Roy expresses her bafflement at the peculiar meeting of East and West in the applause over the bomb in the streets of India. The ultranationalist young men who were celebrating India's nuclear bomb and simultaneously emptying crates of Coke and Pepsi into public drains are asked by Roy: "Coke is Western culture, but the nuclear bomb is an old Indian tradition?"
In the concluding article of the volume, Pankaj Mishra observes that in the new, nuclear India, populism is going to extract a grave cost from the most vulnerable. He writes that "the poor may find that the small portions of bread that occasionally went with the circuses have become even smaller."
Clearly, the essays by Roy and Mishra on India's nuclearization, serving as the volume's bookends, emphasize the importance of that event and hence of India as a subject of attention. Other essays in the collection--Ian Buruma's report on Chandigarh and Lucknow, Christopher de Bellaigue's brief but hard-hitting and informative account of Bombay, Roderick MacFarquhar's look back at the partition riots of 1947 even as India celebrated its fiftieth anniversary of independence in 1997--all touch upon India's right-wing turn with the rise to prominence of the Bharatiya Janata Party. As it was the BJP government that was responsible for the nuclear tests, this attention to the growth of sectarian ideologies is in sync with the above-mentioned articles by Roy and Mishra.
On the last page of his essay on nuclear India, Mishra writes of the pundits and psephologists discussing the 1998 parliamentary elections. "For days and nights on end," he says, "they discussed events and personalities about whom the most accurate thing one could say was that they would soon be overtaken by events and personalities equally inconsequential." This comment raises a point about the volume as a whole: If the quick flow of events and elections has made some of the essays already appear a bit outdated, what role does India play in the global imagination so as to justify this volume?
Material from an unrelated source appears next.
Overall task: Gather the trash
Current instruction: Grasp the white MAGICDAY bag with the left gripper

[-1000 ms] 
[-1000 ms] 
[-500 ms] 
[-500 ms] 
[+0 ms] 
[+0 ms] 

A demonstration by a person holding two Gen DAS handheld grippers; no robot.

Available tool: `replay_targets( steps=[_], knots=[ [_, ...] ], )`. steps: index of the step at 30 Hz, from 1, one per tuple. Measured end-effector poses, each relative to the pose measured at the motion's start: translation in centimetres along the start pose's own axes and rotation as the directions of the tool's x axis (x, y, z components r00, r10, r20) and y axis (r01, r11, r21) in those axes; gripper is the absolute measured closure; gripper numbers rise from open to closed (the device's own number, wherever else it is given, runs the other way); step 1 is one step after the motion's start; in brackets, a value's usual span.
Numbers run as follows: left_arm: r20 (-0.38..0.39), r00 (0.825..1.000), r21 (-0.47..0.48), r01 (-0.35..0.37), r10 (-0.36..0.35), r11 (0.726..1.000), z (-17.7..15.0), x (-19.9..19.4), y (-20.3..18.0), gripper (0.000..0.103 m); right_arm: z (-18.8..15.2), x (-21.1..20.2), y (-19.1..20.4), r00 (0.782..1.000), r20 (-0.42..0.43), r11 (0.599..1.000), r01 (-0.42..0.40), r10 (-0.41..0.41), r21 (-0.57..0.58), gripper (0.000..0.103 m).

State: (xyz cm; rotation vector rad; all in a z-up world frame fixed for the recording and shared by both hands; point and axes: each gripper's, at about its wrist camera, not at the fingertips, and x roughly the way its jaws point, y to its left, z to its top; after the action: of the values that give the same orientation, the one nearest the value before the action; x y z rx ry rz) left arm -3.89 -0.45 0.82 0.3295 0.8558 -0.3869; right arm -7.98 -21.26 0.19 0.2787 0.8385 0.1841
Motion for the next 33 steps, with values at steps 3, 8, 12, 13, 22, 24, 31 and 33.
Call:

It is said that the great Brazilian poet, Joâo Cabral de Melo Neto, had reached a dead end as a poet "until he happened to read one day that life expectancy in his native Recife was even lower than India." The result was his marvelous The Dog Without Feathers, a turn away from symbolism to poetry with social value.
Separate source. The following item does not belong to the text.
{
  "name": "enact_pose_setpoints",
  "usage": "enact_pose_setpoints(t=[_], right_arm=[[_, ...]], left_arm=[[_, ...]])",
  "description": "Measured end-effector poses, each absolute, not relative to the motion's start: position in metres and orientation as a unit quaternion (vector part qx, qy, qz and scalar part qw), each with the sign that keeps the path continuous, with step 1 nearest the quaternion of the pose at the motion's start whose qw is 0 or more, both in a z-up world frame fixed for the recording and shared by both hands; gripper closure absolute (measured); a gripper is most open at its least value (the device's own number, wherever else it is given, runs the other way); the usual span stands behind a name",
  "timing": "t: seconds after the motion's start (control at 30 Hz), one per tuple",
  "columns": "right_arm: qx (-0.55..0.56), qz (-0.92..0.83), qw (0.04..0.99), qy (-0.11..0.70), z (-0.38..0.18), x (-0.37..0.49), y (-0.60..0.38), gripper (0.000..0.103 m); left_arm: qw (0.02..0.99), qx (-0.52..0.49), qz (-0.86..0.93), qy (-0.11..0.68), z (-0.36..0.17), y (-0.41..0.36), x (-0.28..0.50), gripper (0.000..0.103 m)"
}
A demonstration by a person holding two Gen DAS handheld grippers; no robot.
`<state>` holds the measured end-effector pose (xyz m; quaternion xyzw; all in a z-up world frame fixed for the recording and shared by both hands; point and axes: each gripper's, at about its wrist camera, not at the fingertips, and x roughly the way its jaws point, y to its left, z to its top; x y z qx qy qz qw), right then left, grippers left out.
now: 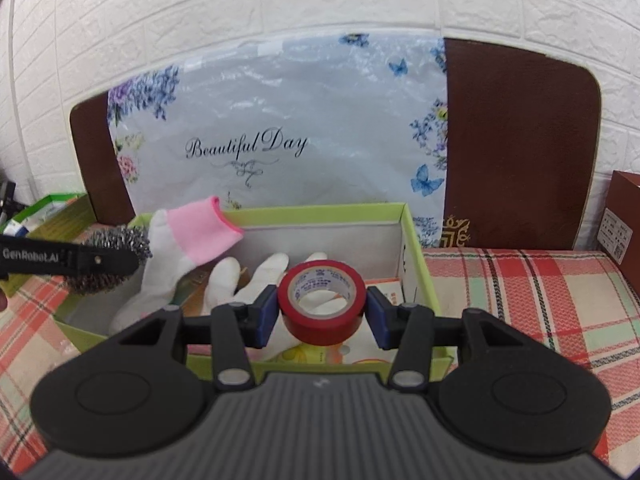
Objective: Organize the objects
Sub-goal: 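Carry the scouring pad and tape roll into the lime-green box and release both, then grasp the tan box with the left tool while the right tool grasps the small khaki box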
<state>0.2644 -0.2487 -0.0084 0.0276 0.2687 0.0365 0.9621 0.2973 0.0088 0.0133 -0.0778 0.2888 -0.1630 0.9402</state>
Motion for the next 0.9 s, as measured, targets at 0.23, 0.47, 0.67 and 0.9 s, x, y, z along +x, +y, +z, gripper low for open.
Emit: enact_pose_setpoints(t=[0.23, 0.47, 0.67, 0.9], right_arm=[[0.015, 0.02, 0.971, 0.237, -0.013, 0.25, -0.247, 0.0], [0.039, 0.011, 0.974, 0.223, 0.003, 0.224, -0.256, 0.0], [0.063, 0.015, 0.976, 0.209, 0.015, 0.176, -0.257, 0.0], [0.087, 0.02, 0.971, 0.223, 0.009, 0.113, -0.252, 0.0]], left_arm=[[0.951, -0.087, -0.139, 0.261, 0.024, 0.016, 0.277, 0.015], [0.958, -0.092, -0.144, 0.229, 0.043, 0.028, 0.225, 0.014], [0.951, -0.1, -0.134, 0.26, 0.033, 0.034, 0.177, 0.013], [0.941, -0.096, -0.099, 0.308, -0.004, 0.035, 0.123, 0.013]])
A similar, related impulse might be at work in the publication of India: A Mosaic. One of the essays in the volume, written by Amartya Sen and focusing on Tagore, attests to the complex and progressive response that writers in India have made to the legacies of colonialism as well as to India's troubled modernity. As in the case of Tagore, this response has also often been against the dominant expectations of the West.
Arundhati Roy's recent arrest in protest of a dam project, and her frank and open denunciation of both the Indian government and the World Bank, emblematizes that sophisticated stance. A collection like India: A Mosaic can be considered a tribute to it.
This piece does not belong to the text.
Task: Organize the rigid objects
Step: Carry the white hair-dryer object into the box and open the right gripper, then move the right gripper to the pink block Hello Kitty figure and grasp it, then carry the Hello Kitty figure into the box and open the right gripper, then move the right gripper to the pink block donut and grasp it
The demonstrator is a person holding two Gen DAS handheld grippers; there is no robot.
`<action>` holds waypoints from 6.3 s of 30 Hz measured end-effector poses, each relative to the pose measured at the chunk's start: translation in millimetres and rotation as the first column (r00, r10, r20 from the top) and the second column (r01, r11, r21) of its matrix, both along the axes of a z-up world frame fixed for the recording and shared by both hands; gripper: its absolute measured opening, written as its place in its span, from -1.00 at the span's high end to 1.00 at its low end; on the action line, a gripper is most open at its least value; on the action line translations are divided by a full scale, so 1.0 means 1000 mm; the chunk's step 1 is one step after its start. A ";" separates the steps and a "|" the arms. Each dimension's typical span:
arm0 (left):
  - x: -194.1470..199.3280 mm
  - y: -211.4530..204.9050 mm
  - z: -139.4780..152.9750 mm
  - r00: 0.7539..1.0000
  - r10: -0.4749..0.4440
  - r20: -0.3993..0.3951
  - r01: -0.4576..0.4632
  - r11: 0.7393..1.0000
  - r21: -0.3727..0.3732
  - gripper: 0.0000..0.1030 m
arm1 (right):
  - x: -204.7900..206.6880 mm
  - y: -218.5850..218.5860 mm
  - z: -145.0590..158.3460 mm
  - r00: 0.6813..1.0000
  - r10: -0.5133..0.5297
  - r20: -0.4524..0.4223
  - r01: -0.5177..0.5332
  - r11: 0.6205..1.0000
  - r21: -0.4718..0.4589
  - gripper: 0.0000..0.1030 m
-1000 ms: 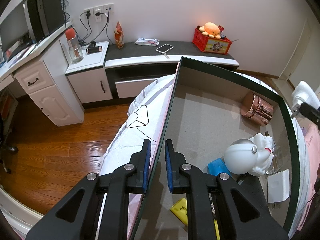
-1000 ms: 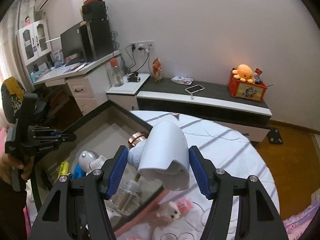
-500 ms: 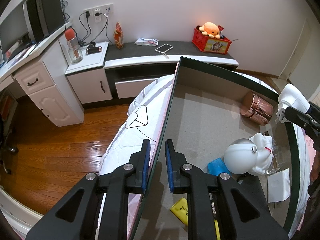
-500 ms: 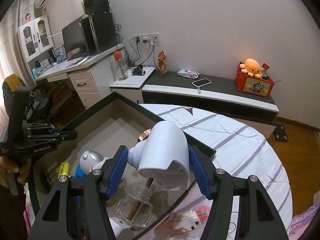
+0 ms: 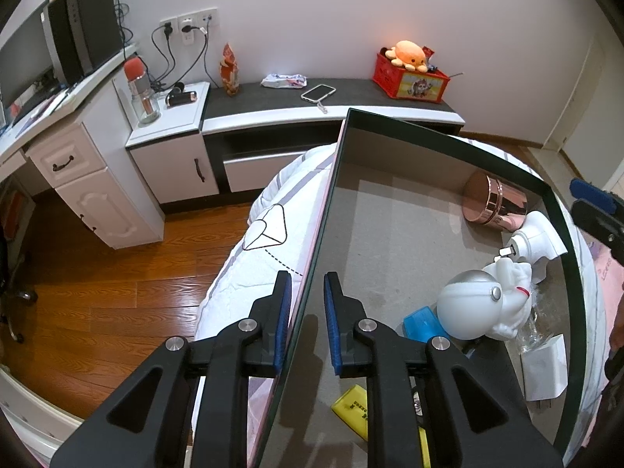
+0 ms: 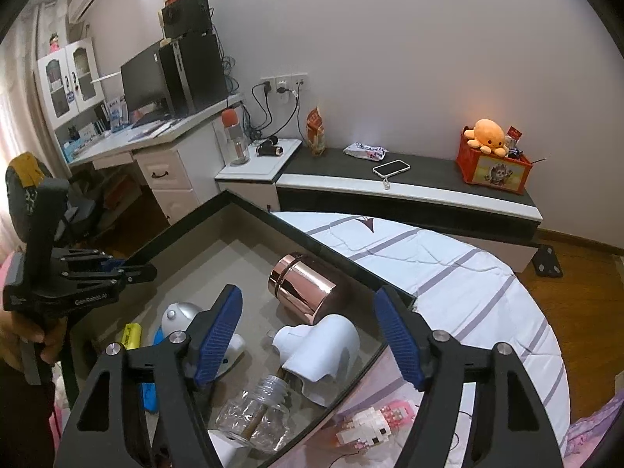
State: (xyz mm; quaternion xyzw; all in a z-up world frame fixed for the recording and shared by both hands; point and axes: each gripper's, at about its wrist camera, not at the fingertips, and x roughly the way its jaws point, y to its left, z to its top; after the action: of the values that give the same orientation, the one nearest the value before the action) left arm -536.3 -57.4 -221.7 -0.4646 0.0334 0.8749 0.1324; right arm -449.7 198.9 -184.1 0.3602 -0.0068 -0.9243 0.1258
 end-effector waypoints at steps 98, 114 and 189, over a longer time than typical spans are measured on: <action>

In the larger world, of course, this picture changes a bit. The same year that Roy sold millions of copies of The God of Small Things, another Indian, called Sabeer Bhatia, the inventor of Hotmail, made $400 million from the sale of the e-mail service to Microsoft. Most of the yearly H1-B visas granted by the US government go to Indian software programmers. It is the software writers from India rather than the fiction writers who are wired to the circuits of global production. In this scenario, regardless of all intentions, the publication of a book like Hindoo Holiday or India: A Mosaic, or even The Romantics, is more likely to fill the needs of a holiday at the beach or a transcontinental flight. This, too, is a part of the unsentimental education that World Bank Literature has to offer us.
Lately, an Indian software mogul, Azim Premji, with a personal net worth of more than $9 billion, opined that the United States is hurting itself with "too much liberal-arts education." I guess we ought to consider ourselves well warned.